例によって呟いたこと、接した呟きに基づき脊髄反射的なメモ。

 

契約書雛型とか約款を使って契約する場合とかで、取引上の力関係も相まって、内容変更は不可という事例がままある。そういうことを言う側からすれば、管理の効率化ということになろうから、一定程度やむを得ないところがあるのも理解できなくはない。そういう場合に、その相手方において、契約審査が不要なのではないかという見方がある。ネット上以外でも業務上でも、幸か不幸かよく見るところである。果たしてそうだろうか。

 

企業内法務の立場からすれば、そうした見方に対しての結論は、いうまでもなく否であるけど、それはどういうことか。素人目には分かりづらいかもしれないので一応メモしてみる。

 

まず言えるのは、内容変更は不可だとしも、そもそも契約をしないという選択肢は常にあるはず、ということ。取引の文脈上事実上不可能と見えたとしてもそれとこれとは同じではない。同種の役務提供などが他の事業者でなされていれば、そことの比較を考える余地はあるだろう。それに、契約内容等の面から、そもそも契約してはまずい、というものであれば、事業部門が何を言おうと、企業内法務としては止めないといけないかもしれない。そういうものでないということを確認することにも一定の意味があるといえるかもしれない*1。事後的に判明して関係解消に走る羽目になるよりは事前に確認した方がよいだろう。

 

また、契約締結自体に支障のない場合であっても、契約内容について、注意すべき点、内在する危険要因を指摘することを通じ、履行過程における危険の存在を理解し、想定可能な対応策を理解することで、その発現確率の低減や発現時の損害の減少を図ることは可能だろう*2。既に指摘が出ているが、そういう観点からの内容審査は、変更可能な場合のそれとは審査時の見方が変わる可能性があるが、いずれにしても、中身は変わっても、内容審査の必要性が存在することには変わりはない*3。そこまで考えると、冒頭に書いたような物言いは、皮相的にすぎるという批判が可能と考える。

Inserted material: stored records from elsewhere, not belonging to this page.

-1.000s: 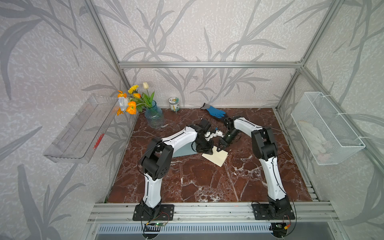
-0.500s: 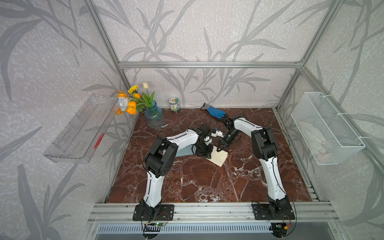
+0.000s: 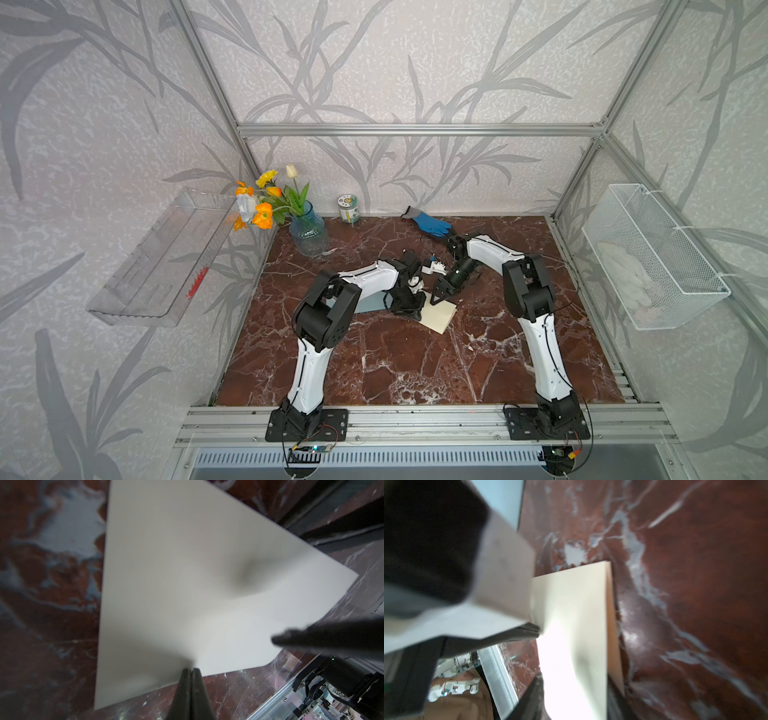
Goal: Fold the letter paper in half and place it into the envelope
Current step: Fold the letter paper at the center of the board.
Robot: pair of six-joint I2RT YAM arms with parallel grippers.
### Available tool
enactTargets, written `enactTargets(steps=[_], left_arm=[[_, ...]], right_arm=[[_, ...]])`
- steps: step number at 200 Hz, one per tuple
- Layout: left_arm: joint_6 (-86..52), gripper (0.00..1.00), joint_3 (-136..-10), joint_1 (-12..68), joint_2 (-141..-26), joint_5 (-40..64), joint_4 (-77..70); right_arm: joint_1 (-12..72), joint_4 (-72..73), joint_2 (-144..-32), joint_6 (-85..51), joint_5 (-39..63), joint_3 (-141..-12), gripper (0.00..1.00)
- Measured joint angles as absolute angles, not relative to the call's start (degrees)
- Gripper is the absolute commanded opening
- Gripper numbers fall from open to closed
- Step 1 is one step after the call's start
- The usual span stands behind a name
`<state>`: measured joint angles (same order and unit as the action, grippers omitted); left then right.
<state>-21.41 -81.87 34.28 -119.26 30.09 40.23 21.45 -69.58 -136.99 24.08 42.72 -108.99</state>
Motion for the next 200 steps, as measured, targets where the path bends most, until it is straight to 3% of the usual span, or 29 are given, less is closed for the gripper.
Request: enactTargets(steps=[61,86,89,90,91,96,97,98,99,101,128,200], left_arm=[[-21.89,0.02,-80.42,33.95,-118.74,30.94,38.68],[-24.23,0.01,-78.3,33.78,-117.56,31.14,36.6],[-24.58,0.01,-78.04,33.78,-117.4,31.14,36.27],[-24.84,0.01,-77.93,33.78,-117.36,31.18,36.14],[-24.93,0.01,-77.87,33.76,-117.34,31.2,36.1],[-25.67,0.0,-77.47,33.71,-117.1,31.22,35.57],[-25.89,0.0,-77.38,33.71,-117.08,31.29,35.42],[-26.02,0.0,-77.34,33.71,-117.05,31.31,35.31],[-26.28,0.0,-77.25,33.71,-117.03,31.31,35.18],[-26.55,0.0,-77.12,33.71,-116.97,31.33,35.14],[-32.16,0.0,-75.5,33.39,-116.31,32.25,32.32],[-42.02,0.0,-75.7,33.19,-116.42,32.34,32.12]], right_arm=[[17.26,-64.77,-123.87,16.36,29.12,-107.96,0.99],[17.74,-55.42,-109.8,4.32,21.98,-99.55,1.0],[17.96,-54.0,-107.87,2.81,21.91,-97.73,0.89],[18.09,-53.1,-106.72,1.76,21.85,-96.73,0.77],[18.15,-52.6,-106.13,1.26,21.85,-96.16,0.77],[18.61,-49.15,-101.8,-2.15,22.52,-91.74,0.35],[18.68,-48.64,-101.19,-2.52,22.81,-91.11,0.17],[18.76,-47.57,-100.03,-3.07,22.81,-89.91,0.17],[18.83,-47.2,-99.5,-3.53,23.0,-89.34,0.03],[18.94,-45.69,-97.91,-5.1,23.51,-87.64,0.0],[21.52,-34.89,-87.09,-20.71,27.05,-71.46,0.0],[31.29,-35.81,-96.62,-39.07,23.79,-66.13,0.0]])
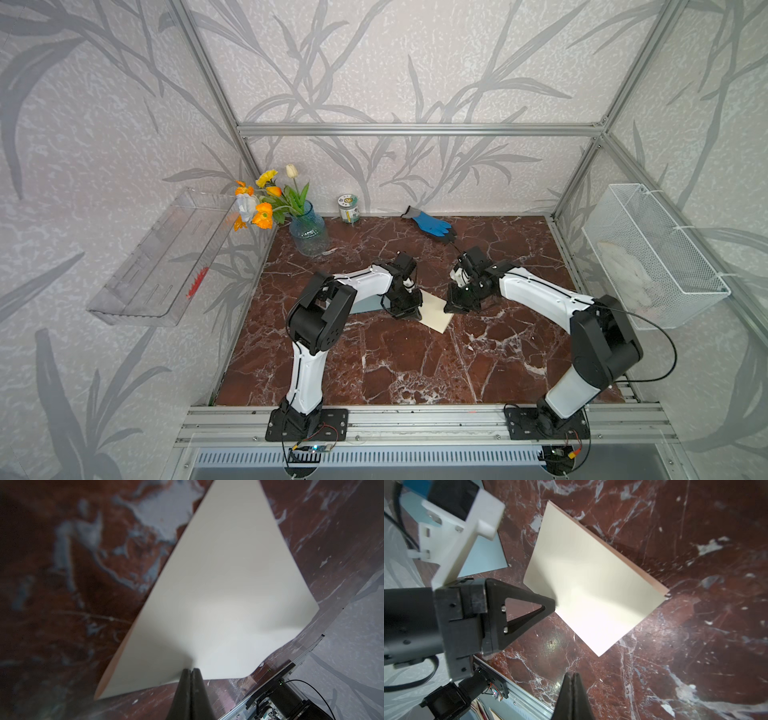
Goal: Fold the letter paper in half and place it into the envelope
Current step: Fold the letter paper at the center of the board.
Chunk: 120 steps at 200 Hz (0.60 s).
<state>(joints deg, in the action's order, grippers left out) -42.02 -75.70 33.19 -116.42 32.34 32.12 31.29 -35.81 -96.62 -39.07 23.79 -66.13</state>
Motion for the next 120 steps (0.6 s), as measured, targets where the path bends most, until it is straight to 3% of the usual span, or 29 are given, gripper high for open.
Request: enactTargets(steps=[38,120], left_arm=[[-43.9,0.0,-75.92,33.26,-116.42,31.44,32.32],[-45.08,0.0,-75.13,33.36,-115.87,30.68,31.42]], right_arm=[[35.94,-30.46,-99.88,-46.3,21.41,-64.53,0.0],[36.64,-21.12,-106.34,-55.0,19.59,-62.67,0.0]])
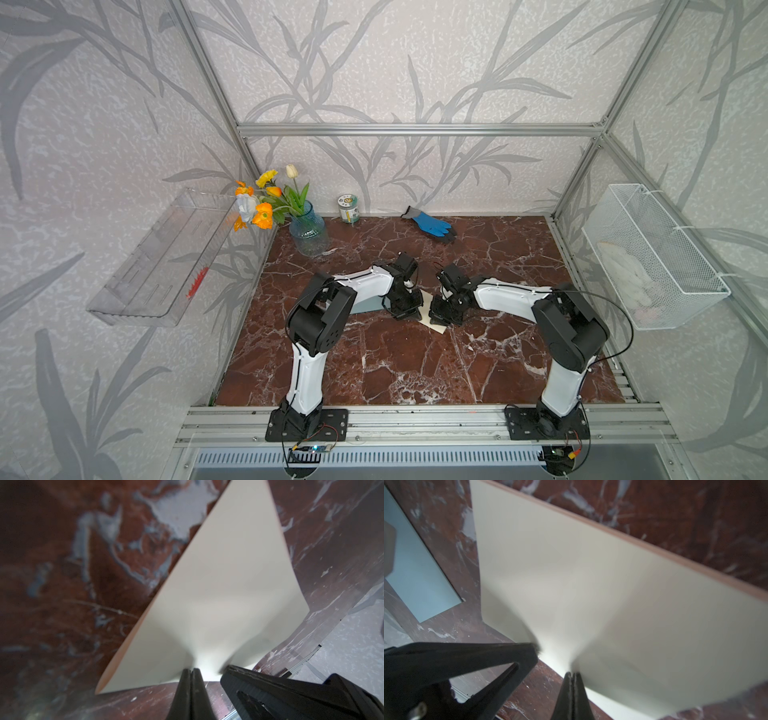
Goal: Fold the letter paper in half and place it into the envelope
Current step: Fold the letter paper at the center of the board.
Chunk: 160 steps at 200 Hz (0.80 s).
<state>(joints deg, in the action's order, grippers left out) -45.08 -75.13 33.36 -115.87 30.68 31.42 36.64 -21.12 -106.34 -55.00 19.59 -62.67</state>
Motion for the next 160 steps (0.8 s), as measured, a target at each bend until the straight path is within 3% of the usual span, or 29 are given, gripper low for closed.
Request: enactTargets(steps=[160], left_arm=[[-44.27,0.0,-75.64,33.5,-115.9,29.8,32.21]], right_arm=[[38.2,-16.53,-106.78,-56.05,20.43,-60.75,0.0]])
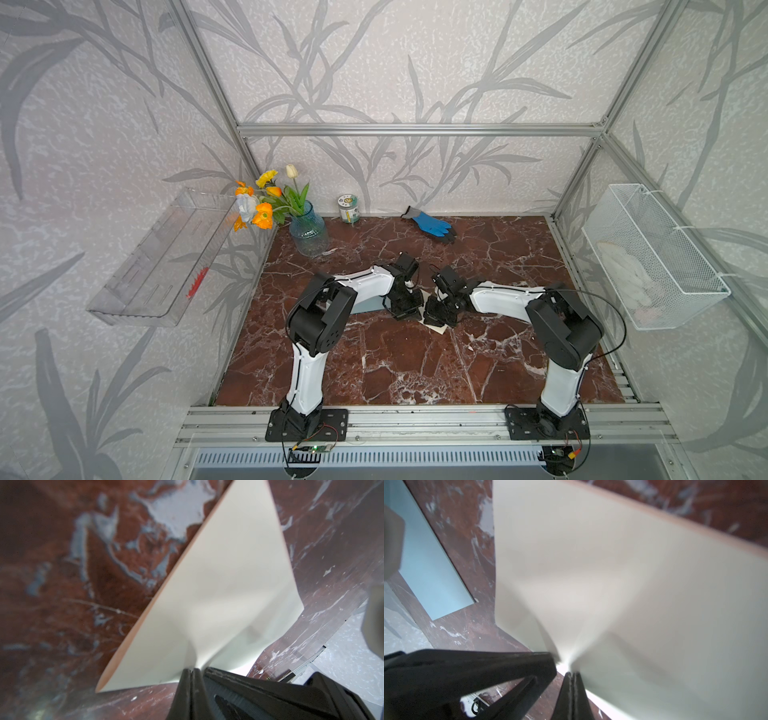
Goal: Fold the letter paper in half and place it into the envelope
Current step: Fold the letter paper at the center of the board.
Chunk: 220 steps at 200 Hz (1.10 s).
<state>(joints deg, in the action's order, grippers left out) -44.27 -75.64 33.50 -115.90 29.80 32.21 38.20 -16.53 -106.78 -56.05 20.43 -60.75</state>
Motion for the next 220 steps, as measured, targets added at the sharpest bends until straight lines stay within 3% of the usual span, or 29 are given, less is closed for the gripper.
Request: enactTargets(steps=[100,220], left_arm=[[-38.09,0.0,-76.14,27.7,-115.81,28.45,34.28],[-35.51,0.0,-78.54,27.66,-115.39,22.0,39.38]], right_arm=[[38.33,-16.05,-104.07,-55.42,20.47,-57.12,0.0],[38.33,-16.05,-104.05,-55.46,20.49,-57.12,0.0]])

*1:そういうものは極めてまれだろうとは思うが...。

*2:こちらは、「因果を含める」という形でその種の過程を表現することがある。

*3:なお、これまた指摘が出ているが、別紙や特記事項、別の書面で実質的に内容を変更する余地がある場合もないではない。そういう場合には、その種の余地を追求する方が望ましいのは言うまでもない。